[Asterisk-Users] Anybody using Sphinx

Wed Nov 19 05:55:50 MST 2003

Anthony Wood wrote:

>On Wed, Nov 19, 2003 at 10:22:55AM +0800, Steve Underwood wrote:
>  
>
>>Arnold Ligtvoet wrote:
>>
>>    
>>
>>>Since I would like the user names to be auto-generated by the system, I
>>>would guess that this could best be done using festival with a localized
>>>voice. I think there is a Dutch voice for Mbrola with should integrate into
>>>festival ( note to self : need bigger harddisk :-) )
>>> 
>>>
>>>      
>>>
>>Speech recognition accuracy is not great under ideal conditions. Doing 
>>what you suggest seems unlikely to achieve any meaningful accuracy. 
>>Speech recognition training systems require many occurances of a word or 
>>phrase, clearly spoken, before their accuracy becomes useful. A one shot 
>>utterance from Festival seems to fail on both counts :-)
>>
>>    
>>
>
>Sphinx isn't doing general speech recognition, it is determining which
>of a list of patterns it has you said, like mobile phones do.
>
That is essentially all that any voice recognition currently does. There 
is little meaningful context directed recognition (a "phrase locked 
loop" to use an old in joke) in anything available today.

>So it's fairly easy to tell between "Jennifer" and "Frank" if there
>are no other options.
>
Many commercial on-line recognisers have serious trouble telling between 
"yes" and "no" when those are the only two acceptable answers.
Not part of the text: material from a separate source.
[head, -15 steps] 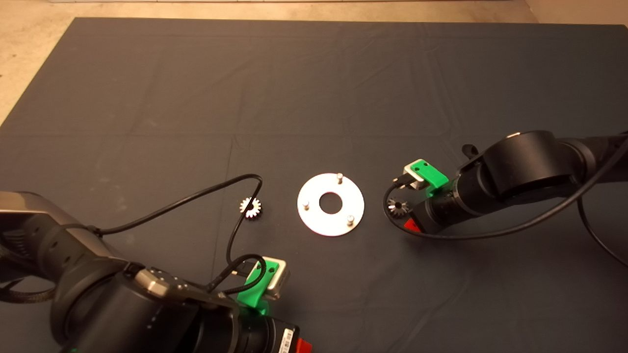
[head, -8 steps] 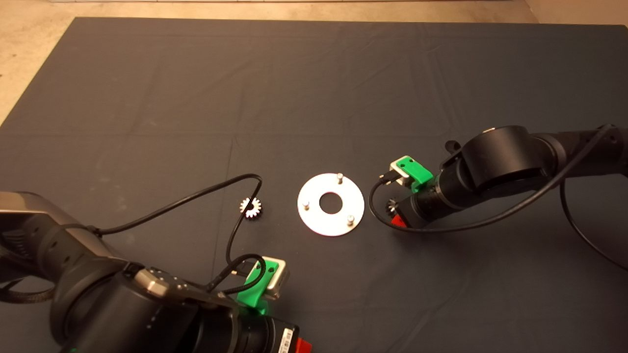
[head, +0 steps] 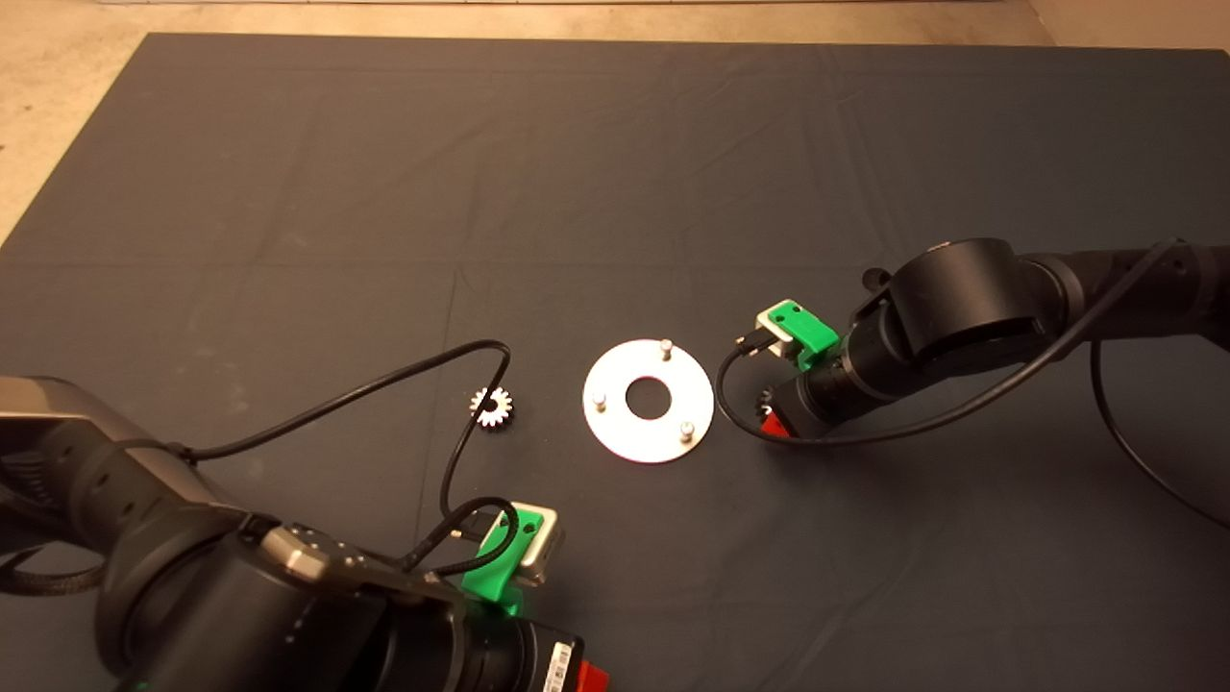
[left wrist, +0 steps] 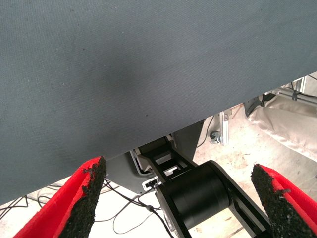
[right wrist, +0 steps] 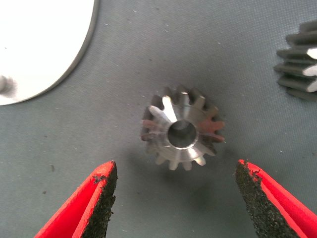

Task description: Install three planetary gears onto the carrier pins

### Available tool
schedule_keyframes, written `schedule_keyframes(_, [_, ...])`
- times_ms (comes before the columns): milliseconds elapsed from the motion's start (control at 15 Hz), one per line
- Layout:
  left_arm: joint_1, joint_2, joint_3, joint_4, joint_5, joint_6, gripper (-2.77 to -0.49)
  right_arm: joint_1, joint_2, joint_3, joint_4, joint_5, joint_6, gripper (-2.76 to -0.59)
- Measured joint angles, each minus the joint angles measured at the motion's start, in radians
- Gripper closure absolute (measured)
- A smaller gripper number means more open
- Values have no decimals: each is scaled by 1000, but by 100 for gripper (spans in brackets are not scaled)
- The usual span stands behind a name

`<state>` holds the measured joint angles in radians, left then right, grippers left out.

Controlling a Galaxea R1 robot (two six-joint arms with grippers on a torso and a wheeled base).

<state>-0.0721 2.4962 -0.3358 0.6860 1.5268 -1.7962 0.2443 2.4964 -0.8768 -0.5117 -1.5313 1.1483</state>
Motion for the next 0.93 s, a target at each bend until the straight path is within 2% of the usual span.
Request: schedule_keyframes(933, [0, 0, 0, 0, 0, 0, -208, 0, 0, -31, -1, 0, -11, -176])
>When you call directory assistance in Australia, the IVR asks you what name
>you want, and gives you a suggestion out of the top 100 or 200 names, which you
>can accept or reject.  Makes for riducule, but beats waiting on hold.
>
Beware that many of these systems are actually a human operator hiding 
behind and IVR. I've had people tell me about amazing automated 
directory enquiry systems in the US, which turn out to be a human 
masquerading as an IVR. If the list is known to be short, that many not 
be the case here.

>>Bottom line: the very best speech recognition still sucks. As a British 
>>speaker I never get more than about 40% accuracy speaking into a US 
>>trained recogniser. I have never had better than about 70-80% accuracy 
>>on a British trained recogniser. Strangely, my terrible Cantonese gets 
>>nearly 100% on SpeechWorks recogniser. :-\
>>    
>>
>
>This is true for general speech recognition, where the computer
>has a much larger dictionary to match the sound waves against.
>  
>
Only a speaker trained system could even begin to approach these 
accuracies for general text input. The accuracies I gave are for phone 
based systems expecting a very limited set of responses from an 
arbitrary caller.

Humans really don't do that much better at raw word recognition, but we 
heavily apply context to improve things.

Regards,
Steve